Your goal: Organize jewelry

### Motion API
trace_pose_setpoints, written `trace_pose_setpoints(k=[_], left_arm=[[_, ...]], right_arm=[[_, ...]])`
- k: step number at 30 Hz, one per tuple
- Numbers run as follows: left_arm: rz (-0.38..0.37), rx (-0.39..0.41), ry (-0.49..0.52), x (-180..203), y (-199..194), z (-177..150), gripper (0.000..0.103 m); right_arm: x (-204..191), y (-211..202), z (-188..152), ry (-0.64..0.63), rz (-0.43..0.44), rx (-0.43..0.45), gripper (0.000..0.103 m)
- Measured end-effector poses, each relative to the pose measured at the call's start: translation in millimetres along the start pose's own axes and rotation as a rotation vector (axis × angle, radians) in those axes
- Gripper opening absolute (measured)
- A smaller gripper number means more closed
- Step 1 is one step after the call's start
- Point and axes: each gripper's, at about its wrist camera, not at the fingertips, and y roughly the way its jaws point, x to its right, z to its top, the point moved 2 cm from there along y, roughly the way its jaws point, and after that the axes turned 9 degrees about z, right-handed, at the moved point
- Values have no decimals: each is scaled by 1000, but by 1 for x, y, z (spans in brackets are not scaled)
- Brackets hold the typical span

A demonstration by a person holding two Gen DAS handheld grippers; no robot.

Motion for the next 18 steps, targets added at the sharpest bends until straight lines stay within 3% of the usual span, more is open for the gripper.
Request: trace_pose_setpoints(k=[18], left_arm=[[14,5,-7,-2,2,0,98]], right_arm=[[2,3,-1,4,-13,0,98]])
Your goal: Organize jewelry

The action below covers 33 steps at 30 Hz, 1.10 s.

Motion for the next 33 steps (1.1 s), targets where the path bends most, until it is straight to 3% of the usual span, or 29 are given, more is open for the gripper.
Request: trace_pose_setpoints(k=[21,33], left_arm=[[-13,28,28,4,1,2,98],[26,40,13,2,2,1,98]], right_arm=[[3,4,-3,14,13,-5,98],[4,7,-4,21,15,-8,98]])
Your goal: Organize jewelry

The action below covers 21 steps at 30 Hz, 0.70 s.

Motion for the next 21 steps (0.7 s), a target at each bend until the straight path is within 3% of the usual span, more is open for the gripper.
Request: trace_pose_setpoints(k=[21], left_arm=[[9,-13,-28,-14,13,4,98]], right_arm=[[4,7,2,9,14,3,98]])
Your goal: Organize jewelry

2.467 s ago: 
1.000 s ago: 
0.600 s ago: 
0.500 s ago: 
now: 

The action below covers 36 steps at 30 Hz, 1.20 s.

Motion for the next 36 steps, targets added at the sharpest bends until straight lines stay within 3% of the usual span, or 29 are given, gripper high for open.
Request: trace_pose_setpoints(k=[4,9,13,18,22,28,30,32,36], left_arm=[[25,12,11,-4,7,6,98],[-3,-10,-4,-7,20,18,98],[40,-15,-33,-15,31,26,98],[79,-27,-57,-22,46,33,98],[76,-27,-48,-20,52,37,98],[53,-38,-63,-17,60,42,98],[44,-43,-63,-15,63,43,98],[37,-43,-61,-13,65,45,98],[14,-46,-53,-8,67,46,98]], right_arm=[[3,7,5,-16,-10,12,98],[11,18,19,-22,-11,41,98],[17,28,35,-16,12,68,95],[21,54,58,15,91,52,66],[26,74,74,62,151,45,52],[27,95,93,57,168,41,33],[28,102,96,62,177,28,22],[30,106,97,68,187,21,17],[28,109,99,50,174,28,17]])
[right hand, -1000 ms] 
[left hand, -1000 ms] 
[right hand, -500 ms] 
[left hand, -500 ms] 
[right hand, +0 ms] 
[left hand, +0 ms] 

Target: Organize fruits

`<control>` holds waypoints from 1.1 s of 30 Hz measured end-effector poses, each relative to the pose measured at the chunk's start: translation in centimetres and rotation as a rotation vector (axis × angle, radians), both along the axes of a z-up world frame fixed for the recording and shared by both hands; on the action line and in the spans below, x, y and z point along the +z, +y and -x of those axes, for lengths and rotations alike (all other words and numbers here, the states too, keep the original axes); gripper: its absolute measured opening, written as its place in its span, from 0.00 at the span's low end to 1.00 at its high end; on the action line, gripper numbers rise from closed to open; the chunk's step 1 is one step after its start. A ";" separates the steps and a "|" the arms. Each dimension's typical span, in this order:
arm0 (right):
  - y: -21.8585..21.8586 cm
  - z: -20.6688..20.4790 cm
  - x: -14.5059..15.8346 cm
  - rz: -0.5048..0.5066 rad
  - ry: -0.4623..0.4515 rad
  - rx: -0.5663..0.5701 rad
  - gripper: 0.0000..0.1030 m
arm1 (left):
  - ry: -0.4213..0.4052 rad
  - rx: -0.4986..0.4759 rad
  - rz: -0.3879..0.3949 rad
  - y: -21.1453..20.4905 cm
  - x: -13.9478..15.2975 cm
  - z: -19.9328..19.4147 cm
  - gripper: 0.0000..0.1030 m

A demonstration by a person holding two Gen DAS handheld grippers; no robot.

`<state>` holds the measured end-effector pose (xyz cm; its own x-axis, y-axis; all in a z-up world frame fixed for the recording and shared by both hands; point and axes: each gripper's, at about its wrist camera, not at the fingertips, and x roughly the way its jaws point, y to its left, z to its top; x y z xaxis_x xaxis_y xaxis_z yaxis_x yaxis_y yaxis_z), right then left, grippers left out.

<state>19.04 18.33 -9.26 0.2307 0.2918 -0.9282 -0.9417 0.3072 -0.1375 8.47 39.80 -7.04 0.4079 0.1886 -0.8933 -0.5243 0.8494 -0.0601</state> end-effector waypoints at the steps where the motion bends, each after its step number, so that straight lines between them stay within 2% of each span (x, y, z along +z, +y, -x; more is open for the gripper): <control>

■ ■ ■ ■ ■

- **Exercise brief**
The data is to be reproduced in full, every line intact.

- **Solution to this exercise**
Your goal: Organize jewelry

### Motion API
trace_pose_setpoints, written `trace_pose_setpoints(k=[_], left_arm=[[_, ...]], right_arm=[[_, ...]])`
- k: step number at 30 Hz, one per tuple
- Numbers run as follows: left_arm: rz (-0.38..0.37), rx (-0.39..0.41), ry (-0.49..0.52), x (-180..203), y (-199..194), z (-177..150), gripper (0.000..0.103 m); right_arm: x (-204..191), y (-211..202), z (-188..152), ry (-0.64..0.63), rz (-0.43..0.44), rx (-0.43..0.45), gripper (0.000..0.103 m)
- Measured end-effector poses, each relative to the pose measured at the call's start: translation in millimetres along the start pose's own axes and rotation as a rotation vector (axis × angle, radians) in those axes
- Gripper opening absolute (measured)
- A smaller gripper number means more closed
- Step 1 is one step after the call's start
- Point and axes: each gripper's, at about its wrist camera, not at the fingertips, and y roughly the way its jaws point, x to its right, z to its top, the point moved 2 cm from there along y, roughly the way its jaws point, and after that the axes turned 9 degrees about z, right-handed, at the moved point
- Values have no decimals: each is scaled by 1000, but by 1 for x, y, z (spans in brackets are not scaled)
- Brackets hold the typical span

A demonstration by a person holding two Gen DAS handheld grippers; no robot.

Motion for the next 18 steps, targets added at the sharpest bends until straight lines stay within 3% of the usual span, more is open for the gripper.
Request: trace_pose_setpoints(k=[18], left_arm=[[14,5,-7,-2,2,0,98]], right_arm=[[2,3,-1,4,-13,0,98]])
Your goal: Organize jewelry

The action below covers 33 steps at 30 Hz, 1.10 s.

Motion for the next 33 steps (1.1 s), targets where the path bends most, until it is straight to 3% of the usual span, or 29 are given, more is open for the gripper.
Request: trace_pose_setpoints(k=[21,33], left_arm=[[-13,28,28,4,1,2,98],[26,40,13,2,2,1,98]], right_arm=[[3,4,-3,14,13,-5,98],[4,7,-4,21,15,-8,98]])
Your goal: Organize jewelry

The action below covers 21 steps at 30 Hz, 0.70 s.

Motion for the next 21 steps (0.7 s), a target at each bend until the straight path is within 3% of the usual span, more is open for the gripper.
Request: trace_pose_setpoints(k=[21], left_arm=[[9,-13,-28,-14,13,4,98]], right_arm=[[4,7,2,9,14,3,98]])
Your goal: Organize jewelry

2.467 s ago: 
1.000 s ago: 
0.600 s ago: 
0.500 s ago: 
now: 

The action below covers 36 steps at 30 Hz, 1.20 s.

Motion for the next 36 steps, targets added at the sharpest bends until straight lines stay within 3% of the usual span, or 29 are given, gripper high for open.
Request: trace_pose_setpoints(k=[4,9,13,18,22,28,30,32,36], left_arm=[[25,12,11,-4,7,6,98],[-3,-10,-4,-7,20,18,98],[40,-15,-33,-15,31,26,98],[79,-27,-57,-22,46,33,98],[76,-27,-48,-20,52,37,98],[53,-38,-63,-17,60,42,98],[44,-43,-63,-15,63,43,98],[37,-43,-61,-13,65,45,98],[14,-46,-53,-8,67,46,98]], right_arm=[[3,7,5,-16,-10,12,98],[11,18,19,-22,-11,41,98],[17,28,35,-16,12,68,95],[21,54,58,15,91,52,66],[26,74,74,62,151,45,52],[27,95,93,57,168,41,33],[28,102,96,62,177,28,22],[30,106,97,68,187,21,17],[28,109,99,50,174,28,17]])
[right hand, -1000 ms] 
[left hand, -1000 ms] 
[right hand, -500 ms] 
[left hand, -500 ms] 
[right hand, +0 ms] 
[left hand, +0 ms] 

Target: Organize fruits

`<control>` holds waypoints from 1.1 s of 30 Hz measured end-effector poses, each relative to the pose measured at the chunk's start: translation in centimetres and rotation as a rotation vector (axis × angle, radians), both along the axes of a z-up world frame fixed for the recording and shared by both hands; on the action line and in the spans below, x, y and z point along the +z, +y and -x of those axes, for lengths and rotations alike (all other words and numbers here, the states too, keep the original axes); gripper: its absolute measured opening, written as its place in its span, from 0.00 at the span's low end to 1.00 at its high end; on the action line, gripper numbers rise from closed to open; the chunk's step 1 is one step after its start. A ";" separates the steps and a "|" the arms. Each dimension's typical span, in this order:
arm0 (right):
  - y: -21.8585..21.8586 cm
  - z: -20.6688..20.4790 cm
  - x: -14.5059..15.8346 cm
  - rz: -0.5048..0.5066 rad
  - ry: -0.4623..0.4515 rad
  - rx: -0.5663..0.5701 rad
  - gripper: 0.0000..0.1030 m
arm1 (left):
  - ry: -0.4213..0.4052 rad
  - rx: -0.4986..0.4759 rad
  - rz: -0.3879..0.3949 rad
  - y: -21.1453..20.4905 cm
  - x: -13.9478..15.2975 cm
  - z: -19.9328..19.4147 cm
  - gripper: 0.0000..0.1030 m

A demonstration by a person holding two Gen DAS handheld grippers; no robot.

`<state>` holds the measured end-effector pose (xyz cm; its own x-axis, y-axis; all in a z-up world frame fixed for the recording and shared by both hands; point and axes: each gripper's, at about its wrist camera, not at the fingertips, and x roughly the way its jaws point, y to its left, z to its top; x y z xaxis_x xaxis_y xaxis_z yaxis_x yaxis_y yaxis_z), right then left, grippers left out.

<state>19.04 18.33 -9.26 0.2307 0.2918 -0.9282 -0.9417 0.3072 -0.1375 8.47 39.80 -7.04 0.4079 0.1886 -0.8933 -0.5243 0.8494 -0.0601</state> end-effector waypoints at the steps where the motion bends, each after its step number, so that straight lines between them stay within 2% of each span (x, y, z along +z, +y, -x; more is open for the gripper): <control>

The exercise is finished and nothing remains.